ASSIGNMENT — If a line below includes the string "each", copy it.

DATASET CONTENT —
——————————
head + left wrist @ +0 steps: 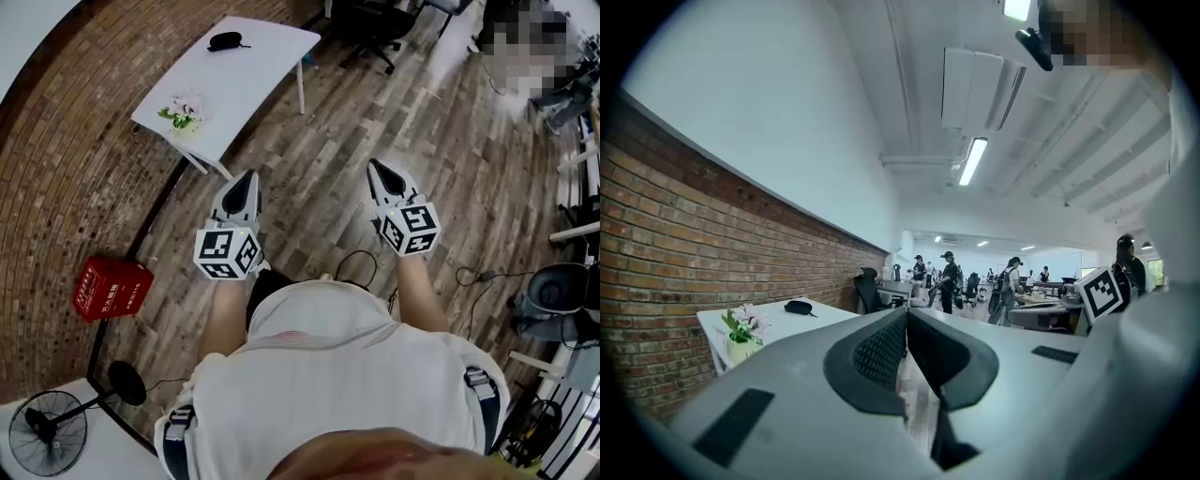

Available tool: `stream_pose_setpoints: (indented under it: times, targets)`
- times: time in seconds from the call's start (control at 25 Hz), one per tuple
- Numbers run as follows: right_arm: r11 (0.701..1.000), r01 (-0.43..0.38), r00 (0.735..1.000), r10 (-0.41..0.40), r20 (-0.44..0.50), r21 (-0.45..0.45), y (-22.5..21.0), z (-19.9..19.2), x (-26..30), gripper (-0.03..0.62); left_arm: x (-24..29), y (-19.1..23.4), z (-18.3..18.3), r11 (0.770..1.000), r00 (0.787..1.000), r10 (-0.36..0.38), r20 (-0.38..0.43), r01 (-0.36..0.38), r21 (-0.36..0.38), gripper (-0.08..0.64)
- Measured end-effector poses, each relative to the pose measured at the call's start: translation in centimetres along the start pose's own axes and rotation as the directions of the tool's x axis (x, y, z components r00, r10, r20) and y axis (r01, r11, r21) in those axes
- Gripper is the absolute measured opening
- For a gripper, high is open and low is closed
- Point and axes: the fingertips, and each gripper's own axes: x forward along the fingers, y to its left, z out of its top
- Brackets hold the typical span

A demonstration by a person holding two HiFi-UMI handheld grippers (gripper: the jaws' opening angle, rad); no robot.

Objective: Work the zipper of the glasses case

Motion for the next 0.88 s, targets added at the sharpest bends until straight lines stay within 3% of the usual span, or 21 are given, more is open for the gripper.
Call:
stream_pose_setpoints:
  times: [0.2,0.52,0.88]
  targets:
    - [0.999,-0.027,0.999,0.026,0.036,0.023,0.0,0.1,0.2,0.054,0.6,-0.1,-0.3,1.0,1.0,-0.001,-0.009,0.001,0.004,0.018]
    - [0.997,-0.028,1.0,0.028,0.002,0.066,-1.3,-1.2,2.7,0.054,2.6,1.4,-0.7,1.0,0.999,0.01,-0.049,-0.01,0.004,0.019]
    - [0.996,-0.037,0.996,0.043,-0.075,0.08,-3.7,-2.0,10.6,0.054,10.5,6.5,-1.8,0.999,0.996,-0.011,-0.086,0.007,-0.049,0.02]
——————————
TASK RESULT —
- Measured end-effector poses, each relative to the pose measured at the call's start: translation in centimetres along the start pose's own axes and rotation as the directions of the tool's x axis (x, y, z components r00, r10, r20) and y axis (r01, r11, r21) in those axes
- Point and axes: the fingertips, and each gripper's own axes: x forward along the fingers, y to its left, z out of its top

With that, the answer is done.